Apr 27
The Frank G. and Jean M. Chesley Lectureship: Lillian Pierce
Speaker: Lillian Pierce
Bio: Lillian Pierce is the Nicholas J. and Theresa M. Leonardy Professor of Mathematics at Duke University. Pierce began her study of mathematics as an undergraduate at Princeton. After studying in Oxford as a Rhodes Scholar, she returned to Princeton for her PhD, and then took up fellowships at the Institute for Advanced Study, the University of Oxford, and the Hausdorff Center for Mathematics in Bonn. Her work has received a Sloan Research Fellowship, an AWM-Sadosky Prize, a Joan and Joseph Birman Fellowship, and a Presidential Early Career Award for Scientists and Engineers. Pierce is currently a Bonn Research Chair, a Fellow of the American Mathematical Society, and has been named a 2023 Simons Fellow. With a team of editors, she has recently founded the journal Essential Number Theory, which aims to broaden the impact of important ideas by publishing exceptionally clear and useful expositions that will become go-to references for researchers.

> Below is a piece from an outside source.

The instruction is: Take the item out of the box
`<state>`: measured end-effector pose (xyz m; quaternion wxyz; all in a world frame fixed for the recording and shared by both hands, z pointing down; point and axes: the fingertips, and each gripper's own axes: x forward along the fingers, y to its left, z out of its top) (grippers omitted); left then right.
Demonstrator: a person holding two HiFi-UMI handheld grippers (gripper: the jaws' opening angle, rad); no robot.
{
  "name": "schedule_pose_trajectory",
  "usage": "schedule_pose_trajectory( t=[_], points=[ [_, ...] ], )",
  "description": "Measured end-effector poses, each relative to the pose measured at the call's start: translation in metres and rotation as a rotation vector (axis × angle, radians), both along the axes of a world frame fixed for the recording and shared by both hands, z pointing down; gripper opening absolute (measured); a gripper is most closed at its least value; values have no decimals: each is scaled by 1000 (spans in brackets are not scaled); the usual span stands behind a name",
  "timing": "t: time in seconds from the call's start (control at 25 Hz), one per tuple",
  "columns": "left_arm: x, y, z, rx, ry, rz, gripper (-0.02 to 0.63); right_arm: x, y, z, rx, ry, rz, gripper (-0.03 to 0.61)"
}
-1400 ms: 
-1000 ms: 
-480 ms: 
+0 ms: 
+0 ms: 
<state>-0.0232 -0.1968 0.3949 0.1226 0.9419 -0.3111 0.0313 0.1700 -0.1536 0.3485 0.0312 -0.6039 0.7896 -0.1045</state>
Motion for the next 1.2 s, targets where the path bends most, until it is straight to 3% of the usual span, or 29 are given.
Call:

Title: What we talk about when we talk about math
Abstract: In 1864, the mathematician J. J. Sylvester wrote: "May not Music be described as the Mathematics of the sense, Mathematics as Music of the reason?...Music the dream, Mathematics the working life.”
What does it feel like to do mathematics? Can we share the feeling of the dream rather than the working life?
In fact, the experience of doing mathematics probably feels different to each of us. Mathematics is famous for being abstract. Each of us develops a way to represent those abstractions in our own head. Can we describe what we are doing? Can we see some universal patterns in how we feel as we do mathematics? We will share a wide array of mathematical stories, to study what mathematics does for us, and what we do when we engage with it.
Sponsored by The Frank G. and Jean M. Chesley Lectureship.